BP dividend: latest forecasts
Despite a dividend cut in 2020, BP remains one of the top dividend payers in the FTSE 100. The oil and gas giant has paid out more than $4bn in cash to shareholders over the last 12 months.
City analysts covering the stock expect BP’s payout to rise over the next couple of years — but only slightly.
In this table, I’ve listed the latest dividend forecasts I can find for BP, together with the expected dividend yield, based on a share price of 385p.
Year | Forecast dividend* | Dividend yield |
2022 | 18.6p | 4.8% |
2023 | 19.4p | 5.0% |
2024 | 20.1p | 5.2% |
*Based on $1.20/£1 exchange rate
A dividend yield of around 5% from BP shares could be attractive, in my view. But we all know that oil and gas prices can be volatile. How safe is BP’s dividend?
Good news, bad news
The good news is that I don’t think the recent share price slide is likely to have any impact on dividend forecasts. Current forecasts show the dividend being covered five times by earnings this year, with cover falling to around four times earnings in 2023. Both figures are well above the benchmark level of two times earnings I normally look for.
I think that BP’s dividend looks very safe for the foreseeable future. But I am worried that future growth could be limited.
CEO Bernard Looney’s latest guidance is for dividend growth of around 4% per year through to 2025. However, I think it’s worth remembering that before oil prices surged last year, BP wasn’t planning any dividend growth at all.

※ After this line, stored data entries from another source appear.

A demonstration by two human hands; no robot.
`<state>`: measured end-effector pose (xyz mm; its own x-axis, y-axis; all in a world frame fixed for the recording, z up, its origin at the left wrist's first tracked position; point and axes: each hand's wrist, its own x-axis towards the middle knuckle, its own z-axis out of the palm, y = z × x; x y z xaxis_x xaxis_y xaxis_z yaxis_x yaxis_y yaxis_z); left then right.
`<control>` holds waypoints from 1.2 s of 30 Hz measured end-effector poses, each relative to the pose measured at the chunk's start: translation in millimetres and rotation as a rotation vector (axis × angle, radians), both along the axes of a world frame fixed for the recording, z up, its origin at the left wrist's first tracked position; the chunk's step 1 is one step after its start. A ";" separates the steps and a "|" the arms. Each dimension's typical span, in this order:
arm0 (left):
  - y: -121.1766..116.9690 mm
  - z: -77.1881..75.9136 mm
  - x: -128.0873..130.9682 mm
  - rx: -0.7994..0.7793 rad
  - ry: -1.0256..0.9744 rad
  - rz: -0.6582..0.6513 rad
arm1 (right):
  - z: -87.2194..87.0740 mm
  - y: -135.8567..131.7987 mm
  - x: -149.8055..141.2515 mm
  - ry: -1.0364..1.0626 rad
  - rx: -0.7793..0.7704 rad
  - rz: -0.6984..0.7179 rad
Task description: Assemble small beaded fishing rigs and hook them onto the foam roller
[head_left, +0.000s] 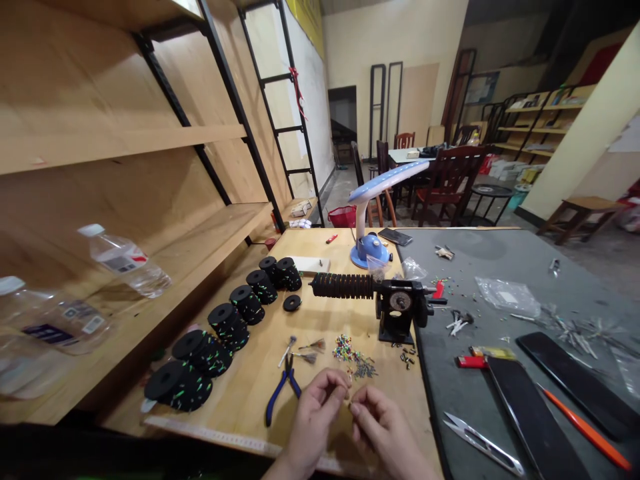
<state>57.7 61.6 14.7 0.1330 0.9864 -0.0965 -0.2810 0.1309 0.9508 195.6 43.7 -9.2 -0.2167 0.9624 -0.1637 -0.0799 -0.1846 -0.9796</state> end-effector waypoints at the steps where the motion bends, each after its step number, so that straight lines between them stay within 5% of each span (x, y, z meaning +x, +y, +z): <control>1: 1.5 4.8 -1.3 0.003 -0.012 -0.003 | 2.5 0.7 1.3 -0.082 0.082 -0.001; 6: 3.9 26.1 -6.1 -0.078 -0.200 -0.100 | 14.7 5.5 7.7 -0.496 0.620 0.038; 11: -3.3 49.2 -9.1 -0.129 -0.451 -0.217 | 32.3 12.9 13.9 -0.611 1.023 0.057; 19: -17.2 86.7 -18.1 -0.022 -0.635 -0.311 | 36.7 47.5 27.0 -0.735 1.182 0.027; 24: -31.1 103.1 -26.4 0.024 -0.602 -0.259 | 30.9 70.7 37.6 -0.809 1.247 -0.083; 31: -45.9 114.1 -31.9 0.087 -0.553 -0.229 | 23.2 87.2 43.4 -0.865 1.226 -0.169; 36: -45.1 114.0 -28.9 0.055 -0.402 -0.169 | 21.0 84.6 47.4 -0.873 1.258 -0.108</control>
<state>28.8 16.5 128.7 0.3090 0.9499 0.0477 -0.6092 0.1592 0.7769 243.1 128.3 11.8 -0.4109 0.5752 0.7073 0.6264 0.7418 -0.2395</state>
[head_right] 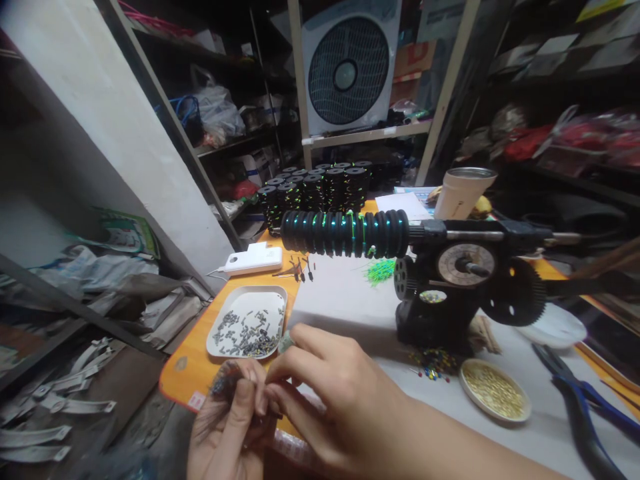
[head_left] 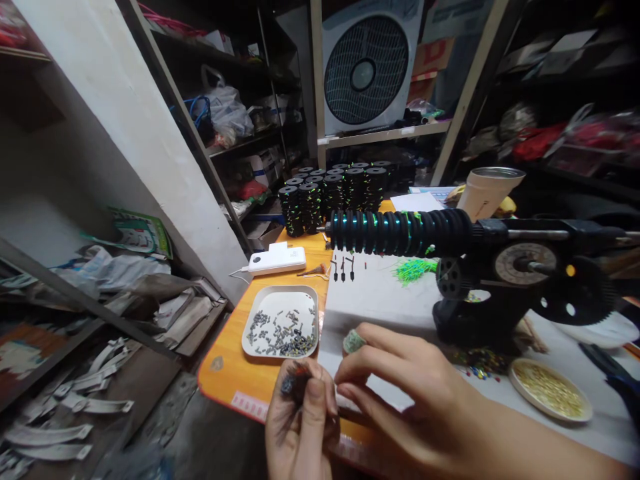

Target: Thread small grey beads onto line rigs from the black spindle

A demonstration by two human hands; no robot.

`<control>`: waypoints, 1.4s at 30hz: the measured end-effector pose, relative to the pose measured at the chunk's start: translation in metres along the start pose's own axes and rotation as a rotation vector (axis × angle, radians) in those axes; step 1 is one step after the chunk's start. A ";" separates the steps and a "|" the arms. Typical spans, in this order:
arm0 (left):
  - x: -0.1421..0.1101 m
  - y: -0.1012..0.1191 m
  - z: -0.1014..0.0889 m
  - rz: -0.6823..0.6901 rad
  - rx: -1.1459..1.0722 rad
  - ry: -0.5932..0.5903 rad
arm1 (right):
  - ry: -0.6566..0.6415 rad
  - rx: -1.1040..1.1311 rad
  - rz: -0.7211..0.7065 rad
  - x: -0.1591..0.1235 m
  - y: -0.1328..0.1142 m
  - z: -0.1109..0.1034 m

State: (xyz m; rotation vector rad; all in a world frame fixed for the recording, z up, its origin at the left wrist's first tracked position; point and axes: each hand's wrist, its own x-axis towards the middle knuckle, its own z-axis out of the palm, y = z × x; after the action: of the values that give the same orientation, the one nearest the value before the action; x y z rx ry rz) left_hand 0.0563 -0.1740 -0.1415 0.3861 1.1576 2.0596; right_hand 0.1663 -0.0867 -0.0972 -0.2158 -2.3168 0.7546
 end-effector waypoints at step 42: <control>0.013 -0.009 0.002 -0.010 0.152 -0.043 | 0.129 0.031 0.119 0.005 0.020 0.000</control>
State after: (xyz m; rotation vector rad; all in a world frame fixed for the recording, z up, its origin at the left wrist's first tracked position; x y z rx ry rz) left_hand 0.0527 -0.1608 -0.1490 0.4949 1.2914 1.9510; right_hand 0.1616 -0.0680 -0.1055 -0.3798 -2.1834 0.8104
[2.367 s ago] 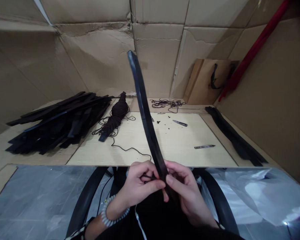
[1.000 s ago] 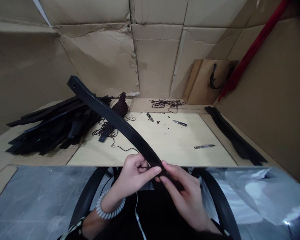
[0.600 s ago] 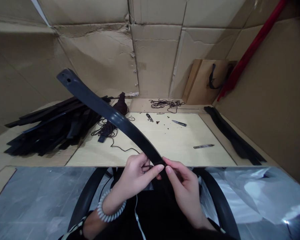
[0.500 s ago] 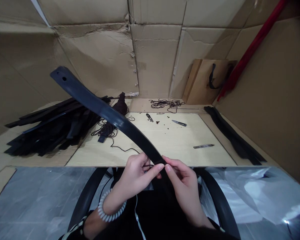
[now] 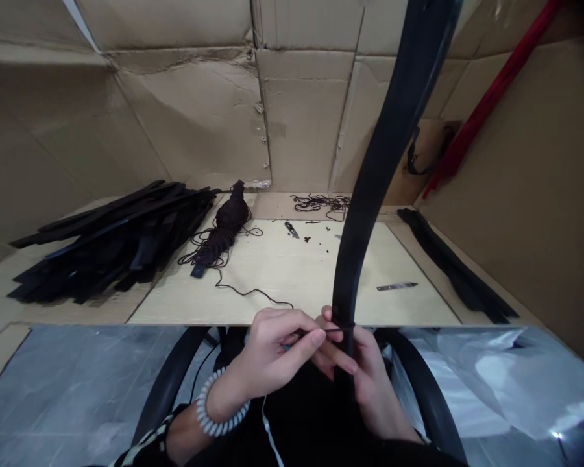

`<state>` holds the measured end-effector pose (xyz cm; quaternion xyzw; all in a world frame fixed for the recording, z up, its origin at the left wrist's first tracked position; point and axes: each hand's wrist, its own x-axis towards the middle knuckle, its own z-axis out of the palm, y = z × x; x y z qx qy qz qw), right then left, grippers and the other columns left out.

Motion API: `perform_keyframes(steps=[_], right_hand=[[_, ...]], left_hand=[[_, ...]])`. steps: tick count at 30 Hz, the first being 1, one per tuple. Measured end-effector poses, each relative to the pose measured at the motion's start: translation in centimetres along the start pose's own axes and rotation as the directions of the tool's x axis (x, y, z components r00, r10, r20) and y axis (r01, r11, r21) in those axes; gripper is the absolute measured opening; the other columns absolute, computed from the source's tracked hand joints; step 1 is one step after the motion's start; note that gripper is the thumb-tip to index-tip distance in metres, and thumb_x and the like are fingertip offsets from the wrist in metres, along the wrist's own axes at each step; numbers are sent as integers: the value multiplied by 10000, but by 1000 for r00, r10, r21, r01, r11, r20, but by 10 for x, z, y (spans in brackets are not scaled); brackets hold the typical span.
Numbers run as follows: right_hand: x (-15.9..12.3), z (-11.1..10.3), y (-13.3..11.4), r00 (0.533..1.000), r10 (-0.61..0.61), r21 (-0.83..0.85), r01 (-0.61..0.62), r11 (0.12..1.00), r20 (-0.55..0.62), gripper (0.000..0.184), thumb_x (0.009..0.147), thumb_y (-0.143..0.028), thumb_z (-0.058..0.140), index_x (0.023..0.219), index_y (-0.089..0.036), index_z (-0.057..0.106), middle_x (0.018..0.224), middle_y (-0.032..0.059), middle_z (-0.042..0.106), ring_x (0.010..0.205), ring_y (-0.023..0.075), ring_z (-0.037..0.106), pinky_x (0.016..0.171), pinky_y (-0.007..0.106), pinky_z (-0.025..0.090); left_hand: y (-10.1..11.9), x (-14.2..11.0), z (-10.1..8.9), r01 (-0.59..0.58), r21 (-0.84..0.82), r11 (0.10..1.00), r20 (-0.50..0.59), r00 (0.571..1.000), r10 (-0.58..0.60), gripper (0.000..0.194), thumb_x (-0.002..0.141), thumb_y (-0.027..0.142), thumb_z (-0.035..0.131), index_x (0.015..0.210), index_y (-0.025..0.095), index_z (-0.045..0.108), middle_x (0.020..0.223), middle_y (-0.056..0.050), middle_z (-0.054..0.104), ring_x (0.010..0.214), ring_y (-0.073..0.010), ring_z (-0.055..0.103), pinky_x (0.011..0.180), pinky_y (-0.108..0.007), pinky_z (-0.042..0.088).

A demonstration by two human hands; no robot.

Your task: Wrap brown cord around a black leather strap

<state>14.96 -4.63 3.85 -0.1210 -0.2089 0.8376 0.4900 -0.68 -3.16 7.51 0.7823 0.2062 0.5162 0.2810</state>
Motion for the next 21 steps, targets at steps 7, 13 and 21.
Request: perform_keyframes(steps=[7,13,21], right_hand=[[-3,-6,6,971,132,107,-156,982,199,178,874,-244,628,963,-122,533,669,-65,435,360,-38,276,499,129,414],[-9,-2,6,972,154,79,-169,982,176,215,884,-298,623,987,-135,526,677,-71,397,380,-51,228,516,121,391],[-16,9,3,996,83,-23,-82,996,36,214,911,-293,582,901,-107,476,677,-52,394,413,-45,227,496,111,362]], left_hand=[[5,7,-4,72,1,997,17,997,-72,241,822,100,665,618,123,539,482,74,402,421,-11,295,412,-135,233],[0,1,-10,248,-60,967,19,969,-247,136,845,118,666,917,169,562,565,105,320,472,-30,240,419,-139,184],[-5,3,-15,127,38,991,138,982,-131,343,930,129,586,1269,153,630,535,83,428,462,-43,300,419,-154,263]])
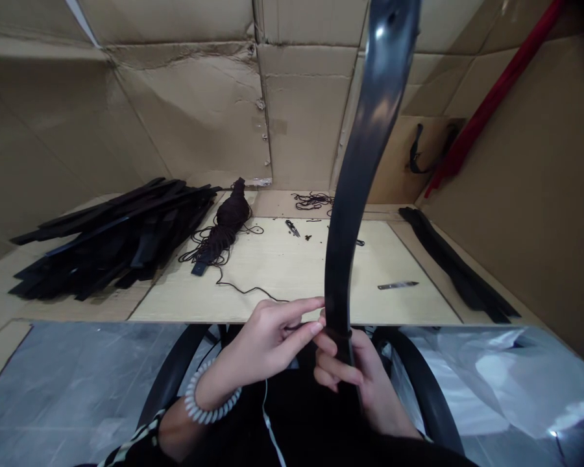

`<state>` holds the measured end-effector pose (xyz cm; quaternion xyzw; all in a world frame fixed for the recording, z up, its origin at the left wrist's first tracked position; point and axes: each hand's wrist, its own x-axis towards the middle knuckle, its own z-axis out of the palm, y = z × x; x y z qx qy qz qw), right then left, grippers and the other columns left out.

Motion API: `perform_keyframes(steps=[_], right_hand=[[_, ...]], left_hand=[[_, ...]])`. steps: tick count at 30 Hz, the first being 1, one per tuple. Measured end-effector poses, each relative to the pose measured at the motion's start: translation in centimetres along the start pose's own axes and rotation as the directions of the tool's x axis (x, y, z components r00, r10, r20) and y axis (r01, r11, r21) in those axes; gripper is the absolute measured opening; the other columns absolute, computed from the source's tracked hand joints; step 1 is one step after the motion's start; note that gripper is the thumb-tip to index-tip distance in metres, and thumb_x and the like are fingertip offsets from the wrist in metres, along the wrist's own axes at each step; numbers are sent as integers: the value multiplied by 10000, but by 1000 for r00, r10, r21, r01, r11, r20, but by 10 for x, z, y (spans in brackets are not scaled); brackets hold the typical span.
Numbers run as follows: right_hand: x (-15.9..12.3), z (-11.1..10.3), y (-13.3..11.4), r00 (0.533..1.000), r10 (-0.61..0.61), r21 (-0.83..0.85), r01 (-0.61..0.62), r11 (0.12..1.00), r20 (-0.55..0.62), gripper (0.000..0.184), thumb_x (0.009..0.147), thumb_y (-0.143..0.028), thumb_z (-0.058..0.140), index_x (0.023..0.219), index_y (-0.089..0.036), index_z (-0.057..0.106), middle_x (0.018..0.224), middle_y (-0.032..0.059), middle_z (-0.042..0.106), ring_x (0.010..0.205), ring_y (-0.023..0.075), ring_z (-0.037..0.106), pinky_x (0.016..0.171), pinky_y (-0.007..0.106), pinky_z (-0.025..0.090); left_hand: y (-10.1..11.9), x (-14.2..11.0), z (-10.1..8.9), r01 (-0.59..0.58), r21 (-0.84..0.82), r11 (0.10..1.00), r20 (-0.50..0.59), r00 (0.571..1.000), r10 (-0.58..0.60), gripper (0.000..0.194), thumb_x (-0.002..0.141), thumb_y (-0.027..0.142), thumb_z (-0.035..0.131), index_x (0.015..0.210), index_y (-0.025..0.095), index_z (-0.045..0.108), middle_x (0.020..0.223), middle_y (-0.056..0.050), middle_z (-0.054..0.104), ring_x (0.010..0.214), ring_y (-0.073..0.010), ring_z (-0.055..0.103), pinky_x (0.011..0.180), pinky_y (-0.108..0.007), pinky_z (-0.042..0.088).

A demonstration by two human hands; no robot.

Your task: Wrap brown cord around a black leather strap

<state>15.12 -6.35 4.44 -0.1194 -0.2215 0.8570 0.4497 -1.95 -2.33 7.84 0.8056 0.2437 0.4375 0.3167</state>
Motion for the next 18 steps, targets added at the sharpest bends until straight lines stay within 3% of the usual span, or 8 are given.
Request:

In 2020, the company cut the dividend and set out a new policy for a fixed dividend of 21 cents (17.5p) per share. Any further surplus cash was to be used for share buybacks, or investments in low-carbon projects.
BP shares: what I’m doing
Underlying net profit is expected to reach $22bn this year. That’s nearly double last year’s figure of $12.8bn. However, analysts expect profits to fall by 40% to around $13bn by 2024, as BP’s profit margins return to more normal levels.
I agree with this outlook. Although high oil and gas prices have grabbed most of the headlines, BP (and its rivals) have quietly been benefiting from a less obvious source of extra profit.
Fears that sanctions against Russia would cause petrol and diesel shortages have allowed BP’s refineries to jack up their prices, boosting their profit margins.
BP reported an average refinery profit margin of $18.90 per barrel during the first quarter of 2022. That’s nearly three times the $6.70 per barrel margin reported in 2020.
In my view, this is why Looney is only paying out a small slice of earnings as dividends. He doesn’t expect profits to stay this high and needs to make sure the dividend is still sustainable when market conditions return to normal.
I think BP looks in good shape right now, but the shares aren’t cheap enough for me, given the limited outlook for growth.